Linuxカーネルではメモリ管理に「LRU(Least Recently Used)」というアルゴリズムを用いている。文字通り、最近使ったページのリストをもとにしており、プログラムからメモリを要求されると、LRUのリストから最近使われていない非アクティブなページを段階的にスキャンし、使われていないと判断されたページからメモリを回収する。しかし、このページの再利用システムはうまく働かないことも多い。LRUは基本的に「アクティブ(active)」「非アクティブ(inactive)」の2つのリストに大別されるが、この2つのリスト間で「どのページを、いつ、入れ替えるか」を決める作業に大きなコスト(CPU使用率など)がかかってしまうからだ。とくにマシンに搭載されるメモリ量が増えてからはメモリが足りないという事態が発生しにくくなり、非アクティブなページがどんどん増えていく。大量の非アクティブページを順にスキャンする作業は当然ながら処理速度の低下をもたらすことになる。
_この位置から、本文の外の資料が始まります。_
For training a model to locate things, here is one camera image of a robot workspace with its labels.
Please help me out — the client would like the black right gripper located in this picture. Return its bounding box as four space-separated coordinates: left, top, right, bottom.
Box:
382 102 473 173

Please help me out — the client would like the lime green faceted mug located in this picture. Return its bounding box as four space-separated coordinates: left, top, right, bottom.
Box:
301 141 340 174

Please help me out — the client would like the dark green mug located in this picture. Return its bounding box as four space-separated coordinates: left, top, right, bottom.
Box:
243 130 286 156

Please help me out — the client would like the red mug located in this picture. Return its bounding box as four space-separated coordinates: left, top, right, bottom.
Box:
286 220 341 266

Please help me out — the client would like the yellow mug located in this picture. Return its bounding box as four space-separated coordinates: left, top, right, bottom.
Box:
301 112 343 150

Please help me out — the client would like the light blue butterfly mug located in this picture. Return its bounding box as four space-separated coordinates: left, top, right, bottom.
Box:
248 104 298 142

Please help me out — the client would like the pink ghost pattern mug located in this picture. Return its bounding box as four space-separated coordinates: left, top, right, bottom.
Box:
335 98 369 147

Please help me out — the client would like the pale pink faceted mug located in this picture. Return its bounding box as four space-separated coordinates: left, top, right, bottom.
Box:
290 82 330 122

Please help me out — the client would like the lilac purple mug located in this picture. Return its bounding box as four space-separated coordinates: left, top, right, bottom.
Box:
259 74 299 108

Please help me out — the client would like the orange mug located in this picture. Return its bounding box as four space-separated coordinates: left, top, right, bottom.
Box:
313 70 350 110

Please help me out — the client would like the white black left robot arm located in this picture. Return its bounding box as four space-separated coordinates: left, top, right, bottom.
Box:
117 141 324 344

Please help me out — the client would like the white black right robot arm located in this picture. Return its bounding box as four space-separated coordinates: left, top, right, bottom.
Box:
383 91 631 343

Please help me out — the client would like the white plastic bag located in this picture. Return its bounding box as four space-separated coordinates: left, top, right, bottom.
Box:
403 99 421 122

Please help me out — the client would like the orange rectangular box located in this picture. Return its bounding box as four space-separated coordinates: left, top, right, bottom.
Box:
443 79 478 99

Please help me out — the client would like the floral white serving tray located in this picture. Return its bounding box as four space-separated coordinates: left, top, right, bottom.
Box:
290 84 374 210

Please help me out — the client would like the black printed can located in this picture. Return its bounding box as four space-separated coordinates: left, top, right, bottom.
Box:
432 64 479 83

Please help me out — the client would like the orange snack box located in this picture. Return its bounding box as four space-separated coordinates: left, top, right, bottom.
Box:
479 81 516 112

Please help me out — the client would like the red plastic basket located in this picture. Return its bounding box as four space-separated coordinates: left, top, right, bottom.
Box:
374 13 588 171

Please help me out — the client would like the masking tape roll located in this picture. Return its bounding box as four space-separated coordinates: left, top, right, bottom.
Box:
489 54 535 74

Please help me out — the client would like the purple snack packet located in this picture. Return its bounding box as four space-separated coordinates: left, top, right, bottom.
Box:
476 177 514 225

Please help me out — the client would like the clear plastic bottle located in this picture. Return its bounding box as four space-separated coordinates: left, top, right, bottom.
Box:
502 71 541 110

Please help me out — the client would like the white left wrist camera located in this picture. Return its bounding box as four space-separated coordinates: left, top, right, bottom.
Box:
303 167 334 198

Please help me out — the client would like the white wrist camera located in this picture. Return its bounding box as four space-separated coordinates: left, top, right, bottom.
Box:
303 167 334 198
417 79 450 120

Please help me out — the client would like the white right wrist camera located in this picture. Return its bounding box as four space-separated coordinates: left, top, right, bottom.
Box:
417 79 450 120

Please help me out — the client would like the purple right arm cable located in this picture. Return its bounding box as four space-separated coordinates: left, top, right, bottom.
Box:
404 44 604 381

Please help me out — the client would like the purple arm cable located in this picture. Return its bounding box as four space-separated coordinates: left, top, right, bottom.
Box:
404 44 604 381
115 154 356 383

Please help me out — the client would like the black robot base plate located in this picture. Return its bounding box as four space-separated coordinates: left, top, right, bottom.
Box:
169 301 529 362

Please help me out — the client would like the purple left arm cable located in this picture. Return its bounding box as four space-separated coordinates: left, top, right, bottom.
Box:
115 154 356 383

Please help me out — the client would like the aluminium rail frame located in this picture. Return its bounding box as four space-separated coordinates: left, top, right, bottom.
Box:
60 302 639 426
「世代」で管理するアプローチでメモリパフォーマンスが劇的に向上
GoogleのYu Zhaoを中心とする開発者たちは、このLRUによるメモリ管理が非効率であり、大幅なパフォーマンスの低下を招いていると指摘、代替案としてページをいくつかの”世代(multi-general)”と呼ばれるパケットに分け、世代ごとにグループ化する「MGLRU」を提唱してきた。ページの世代はページが最後にアクセスされてからの経過時間で決まる(世代番号が大きいほど若い)。アクセスが確認されたページはより若い世代に移動し、アクセスされていない期間に応じて古い世代に移動していく。プログラムからメモリを要求された場合はもっとも古い世代のページから再利用される。アクティブ/非アクティブで大別されたリストをスキャンするよりも、もっとも古い世代にマーキングされたページから割り当てたほうが確実にパフォーマンスは向上する。なお、MGLRUでいう一般的な”アクセス”はファイル記述子を介したアクセスを指しており、ページテーブルを介したアクセスはホットページの保護の観点から「もっとも若い世代」に移行するようだ。
MGLRUの開発をリードするGoogleでは、すでにAndroidデバイスなどで劇的なパフォーマンス向上が確認されたというベンチマーク結果も出ており、Linusも比較的早い段階から”多世代”によるメモリ管理に好意的な姿勢を見せていた。ただ、世代間の移動に関してはまだいくつか問題が指摘されており、さらに現状のメモリ管理システムを置き換えるレベルには至ってないことから、当面はオプションのひとつとして適用可能なワークロードの拡大に注力していくことになる。